Array([1.], dtype=float64)

In [3]:
# set up params
batch_size = 4

import torchvision
import torchvision.transforms as transforms
# first load the dataset
train_data = torchvision.datasets.MNIST(root = './', train=True, download=True, transform=transforms.ToTensor())
train_loader = torch.utils.data.DataLoader(train_data, batch_size=batch_size, shuffle=True, num_workers=2)
test_data = torchvision.datasets.MNIST(root = './', train=False, download=True, transform=transforms.ToTensor())
test_loader = torch.utils.data.DataLoader(test_data, batch_size=batch_size, shuffle=True, num_workers=2)

In [4]:
# convert to jnp/np
x_train, y_train = zip(*train_data)
x_train, y_train = jnp.array(x_train)[:40], jnp.array(y_train)[:40]
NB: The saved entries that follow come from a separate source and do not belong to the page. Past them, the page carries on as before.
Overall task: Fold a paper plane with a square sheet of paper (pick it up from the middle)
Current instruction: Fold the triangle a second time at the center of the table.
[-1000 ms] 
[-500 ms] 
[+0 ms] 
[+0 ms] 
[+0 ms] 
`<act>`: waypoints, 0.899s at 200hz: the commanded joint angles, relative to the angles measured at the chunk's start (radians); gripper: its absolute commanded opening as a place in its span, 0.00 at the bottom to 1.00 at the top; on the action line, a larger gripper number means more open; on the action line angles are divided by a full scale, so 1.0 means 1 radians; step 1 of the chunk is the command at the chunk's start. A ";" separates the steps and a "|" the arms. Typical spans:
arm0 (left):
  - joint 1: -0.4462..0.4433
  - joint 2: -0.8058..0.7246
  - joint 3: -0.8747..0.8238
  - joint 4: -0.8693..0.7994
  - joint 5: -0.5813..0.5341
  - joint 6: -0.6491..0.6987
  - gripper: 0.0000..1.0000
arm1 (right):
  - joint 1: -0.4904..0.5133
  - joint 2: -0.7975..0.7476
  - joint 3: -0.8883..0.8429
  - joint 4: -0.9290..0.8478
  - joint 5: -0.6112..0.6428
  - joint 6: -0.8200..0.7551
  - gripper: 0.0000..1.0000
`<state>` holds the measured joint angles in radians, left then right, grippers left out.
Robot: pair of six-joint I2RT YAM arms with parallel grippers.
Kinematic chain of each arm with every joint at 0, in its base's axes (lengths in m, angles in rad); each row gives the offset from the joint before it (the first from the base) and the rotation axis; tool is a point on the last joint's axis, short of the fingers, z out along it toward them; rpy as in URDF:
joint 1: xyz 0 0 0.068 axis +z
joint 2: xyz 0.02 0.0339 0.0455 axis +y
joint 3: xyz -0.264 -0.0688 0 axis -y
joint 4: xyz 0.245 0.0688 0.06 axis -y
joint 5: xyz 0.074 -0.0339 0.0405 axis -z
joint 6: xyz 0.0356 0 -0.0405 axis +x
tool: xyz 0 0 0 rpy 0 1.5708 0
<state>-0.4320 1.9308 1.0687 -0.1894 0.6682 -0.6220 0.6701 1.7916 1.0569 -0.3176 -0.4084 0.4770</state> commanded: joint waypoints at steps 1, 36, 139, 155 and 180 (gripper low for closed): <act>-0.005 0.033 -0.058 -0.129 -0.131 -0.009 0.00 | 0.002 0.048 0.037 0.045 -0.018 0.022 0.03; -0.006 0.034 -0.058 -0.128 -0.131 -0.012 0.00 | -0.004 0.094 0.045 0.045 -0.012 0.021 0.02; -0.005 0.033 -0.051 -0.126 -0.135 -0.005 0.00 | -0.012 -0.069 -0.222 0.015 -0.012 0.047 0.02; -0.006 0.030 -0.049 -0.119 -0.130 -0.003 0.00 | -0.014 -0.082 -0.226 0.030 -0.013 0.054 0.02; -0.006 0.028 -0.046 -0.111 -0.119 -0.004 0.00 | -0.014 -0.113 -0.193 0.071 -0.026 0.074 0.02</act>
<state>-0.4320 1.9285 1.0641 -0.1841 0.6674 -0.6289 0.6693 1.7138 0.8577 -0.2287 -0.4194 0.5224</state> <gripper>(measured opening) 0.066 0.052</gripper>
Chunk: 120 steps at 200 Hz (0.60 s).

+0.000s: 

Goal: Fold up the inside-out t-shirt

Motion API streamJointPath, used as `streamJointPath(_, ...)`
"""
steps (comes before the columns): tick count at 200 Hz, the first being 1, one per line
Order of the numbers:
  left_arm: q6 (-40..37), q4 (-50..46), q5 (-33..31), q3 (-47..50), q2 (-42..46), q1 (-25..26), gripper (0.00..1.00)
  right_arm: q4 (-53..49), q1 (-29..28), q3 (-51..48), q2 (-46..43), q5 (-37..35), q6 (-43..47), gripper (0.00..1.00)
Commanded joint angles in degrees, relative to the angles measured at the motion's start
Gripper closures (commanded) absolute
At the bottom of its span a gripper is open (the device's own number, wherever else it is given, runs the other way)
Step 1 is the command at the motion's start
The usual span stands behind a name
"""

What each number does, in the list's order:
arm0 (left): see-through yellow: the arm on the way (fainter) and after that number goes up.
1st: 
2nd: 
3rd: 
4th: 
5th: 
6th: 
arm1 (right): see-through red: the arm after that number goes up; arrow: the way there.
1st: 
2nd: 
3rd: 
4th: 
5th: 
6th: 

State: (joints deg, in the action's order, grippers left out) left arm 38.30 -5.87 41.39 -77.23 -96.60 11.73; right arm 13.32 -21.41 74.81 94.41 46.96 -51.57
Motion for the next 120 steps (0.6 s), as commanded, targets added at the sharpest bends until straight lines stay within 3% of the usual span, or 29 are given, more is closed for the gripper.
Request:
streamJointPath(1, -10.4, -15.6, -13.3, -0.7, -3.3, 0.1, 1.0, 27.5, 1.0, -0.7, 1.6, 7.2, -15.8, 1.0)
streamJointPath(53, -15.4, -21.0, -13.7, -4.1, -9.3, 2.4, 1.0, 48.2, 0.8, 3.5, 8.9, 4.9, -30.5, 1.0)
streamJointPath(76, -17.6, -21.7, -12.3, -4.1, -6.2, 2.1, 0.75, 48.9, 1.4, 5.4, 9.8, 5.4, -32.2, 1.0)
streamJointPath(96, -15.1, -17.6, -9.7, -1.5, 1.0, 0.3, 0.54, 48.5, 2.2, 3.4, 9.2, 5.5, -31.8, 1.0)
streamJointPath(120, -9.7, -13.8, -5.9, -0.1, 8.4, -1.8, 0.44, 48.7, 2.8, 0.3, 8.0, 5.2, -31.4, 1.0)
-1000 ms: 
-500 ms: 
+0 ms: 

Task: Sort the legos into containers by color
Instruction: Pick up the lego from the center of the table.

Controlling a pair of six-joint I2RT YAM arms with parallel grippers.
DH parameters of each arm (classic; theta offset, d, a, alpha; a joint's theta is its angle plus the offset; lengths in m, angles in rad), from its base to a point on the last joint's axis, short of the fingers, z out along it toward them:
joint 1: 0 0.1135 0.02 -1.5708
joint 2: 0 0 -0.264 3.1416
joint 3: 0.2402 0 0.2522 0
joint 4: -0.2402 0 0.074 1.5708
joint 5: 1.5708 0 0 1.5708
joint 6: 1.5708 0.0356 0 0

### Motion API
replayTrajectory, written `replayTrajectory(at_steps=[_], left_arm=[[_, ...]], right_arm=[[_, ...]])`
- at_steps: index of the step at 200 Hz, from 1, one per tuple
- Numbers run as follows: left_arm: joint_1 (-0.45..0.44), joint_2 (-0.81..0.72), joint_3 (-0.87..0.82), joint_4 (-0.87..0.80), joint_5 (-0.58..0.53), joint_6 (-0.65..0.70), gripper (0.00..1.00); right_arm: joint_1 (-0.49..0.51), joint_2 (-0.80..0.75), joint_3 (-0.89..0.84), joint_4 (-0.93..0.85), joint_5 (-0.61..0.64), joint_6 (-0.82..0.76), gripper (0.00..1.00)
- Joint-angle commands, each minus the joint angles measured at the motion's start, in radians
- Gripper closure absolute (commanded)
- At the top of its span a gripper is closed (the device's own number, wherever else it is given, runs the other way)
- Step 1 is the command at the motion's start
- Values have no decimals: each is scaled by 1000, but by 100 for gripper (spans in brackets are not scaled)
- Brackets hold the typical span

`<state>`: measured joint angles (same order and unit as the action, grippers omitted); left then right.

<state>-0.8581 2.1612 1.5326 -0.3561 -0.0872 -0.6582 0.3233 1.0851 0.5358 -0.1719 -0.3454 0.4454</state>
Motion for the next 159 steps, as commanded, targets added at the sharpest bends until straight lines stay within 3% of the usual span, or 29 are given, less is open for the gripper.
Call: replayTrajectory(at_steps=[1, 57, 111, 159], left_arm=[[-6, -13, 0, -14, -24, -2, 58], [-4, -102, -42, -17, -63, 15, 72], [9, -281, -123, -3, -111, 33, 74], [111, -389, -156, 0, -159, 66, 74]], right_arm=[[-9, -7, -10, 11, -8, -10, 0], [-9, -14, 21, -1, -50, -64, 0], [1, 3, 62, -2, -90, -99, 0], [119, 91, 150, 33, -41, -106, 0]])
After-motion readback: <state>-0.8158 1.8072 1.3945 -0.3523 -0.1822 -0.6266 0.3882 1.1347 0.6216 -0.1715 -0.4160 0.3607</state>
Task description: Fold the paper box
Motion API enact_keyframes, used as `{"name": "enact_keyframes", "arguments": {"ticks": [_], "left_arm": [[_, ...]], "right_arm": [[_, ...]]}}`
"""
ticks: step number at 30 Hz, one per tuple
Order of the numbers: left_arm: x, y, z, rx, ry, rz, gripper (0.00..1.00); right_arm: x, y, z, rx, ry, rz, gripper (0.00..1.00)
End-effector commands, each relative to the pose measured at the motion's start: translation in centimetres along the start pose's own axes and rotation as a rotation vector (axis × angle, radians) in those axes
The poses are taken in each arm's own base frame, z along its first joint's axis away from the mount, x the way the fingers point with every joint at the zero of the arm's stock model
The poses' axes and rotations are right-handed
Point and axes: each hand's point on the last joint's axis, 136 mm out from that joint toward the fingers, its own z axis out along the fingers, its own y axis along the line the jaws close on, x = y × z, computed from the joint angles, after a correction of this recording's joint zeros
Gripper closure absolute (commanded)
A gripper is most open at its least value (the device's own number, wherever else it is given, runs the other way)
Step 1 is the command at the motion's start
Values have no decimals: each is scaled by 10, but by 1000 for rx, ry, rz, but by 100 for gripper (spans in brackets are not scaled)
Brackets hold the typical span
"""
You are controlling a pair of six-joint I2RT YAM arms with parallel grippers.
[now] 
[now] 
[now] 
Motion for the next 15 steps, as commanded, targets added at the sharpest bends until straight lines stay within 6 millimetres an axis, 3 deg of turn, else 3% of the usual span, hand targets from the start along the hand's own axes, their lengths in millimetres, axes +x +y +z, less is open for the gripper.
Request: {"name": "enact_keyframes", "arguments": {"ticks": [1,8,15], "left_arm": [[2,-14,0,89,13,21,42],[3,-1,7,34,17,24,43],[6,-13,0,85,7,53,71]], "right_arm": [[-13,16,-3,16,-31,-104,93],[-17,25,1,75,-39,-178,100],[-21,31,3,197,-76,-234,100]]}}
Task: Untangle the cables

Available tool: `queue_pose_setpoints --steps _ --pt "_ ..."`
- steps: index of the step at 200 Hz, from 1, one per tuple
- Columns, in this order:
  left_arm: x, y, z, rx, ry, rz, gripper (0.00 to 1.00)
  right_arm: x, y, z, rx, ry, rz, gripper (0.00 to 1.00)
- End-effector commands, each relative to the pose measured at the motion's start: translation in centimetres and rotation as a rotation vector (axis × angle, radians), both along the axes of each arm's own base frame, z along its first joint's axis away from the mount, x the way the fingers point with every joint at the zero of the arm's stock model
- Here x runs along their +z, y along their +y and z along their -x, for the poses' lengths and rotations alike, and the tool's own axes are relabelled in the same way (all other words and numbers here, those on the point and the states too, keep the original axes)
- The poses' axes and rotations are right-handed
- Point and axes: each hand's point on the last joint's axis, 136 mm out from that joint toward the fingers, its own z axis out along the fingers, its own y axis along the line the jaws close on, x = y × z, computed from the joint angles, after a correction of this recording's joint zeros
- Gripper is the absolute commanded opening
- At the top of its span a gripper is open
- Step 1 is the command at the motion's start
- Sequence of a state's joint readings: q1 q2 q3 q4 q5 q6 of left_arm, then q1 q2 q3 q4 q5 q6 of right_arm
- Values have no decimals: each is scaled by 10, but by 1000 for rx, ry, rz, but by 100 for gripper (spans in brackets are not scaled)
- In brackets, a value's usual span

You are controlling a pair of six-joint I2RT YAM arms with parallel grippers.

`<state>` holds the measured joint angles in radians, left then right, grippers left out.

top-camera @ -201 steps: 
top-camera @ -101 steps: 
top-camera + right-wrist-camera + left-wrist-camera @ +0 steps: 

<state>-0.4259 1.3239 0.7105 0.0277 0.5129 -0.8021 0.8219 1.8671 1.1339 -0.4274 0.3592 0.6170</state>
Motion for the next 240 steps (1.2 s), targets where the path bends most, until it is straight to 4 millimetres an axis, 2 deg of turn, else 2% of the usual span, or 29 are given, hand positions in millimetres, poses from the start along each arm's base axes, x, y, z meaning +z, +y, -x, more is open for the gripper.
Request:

x_test, y_test = zip(*test_data)
x_test, y_test = jnp.array(x_test), jnp.array(y_test)

In [5]:
# flatten each x
x_train = jnp.array([jnp.ravel(x) for x in x_train])
x_test = jnp.array([jnp.ravel(x) for x in x_test])

In [6]:
# convert ys to one-hot
classes = len(set(y_train.tolist()))
print(classes)
y_train = jax.nn.one_hot(y_train, classes) # from n -> one-hot of n
y_test = jax.nn.one_hot(y_test, classes)

10


In [7]:
#jax.device_put(x_train, device=jax.devices('gpu')[0])
#jax.device_put(y_train, device=jax.devices('gpu')[0])

In [8]:
# train_data[idx][0] => x   (1, 28, 28)
# train_data[idx][1] => y   int
for idx in range(10):
  print(x_train[idx].shape, y_train[idx])
  # print(x_train[idx][0][14], train_data[idx][0][0][14])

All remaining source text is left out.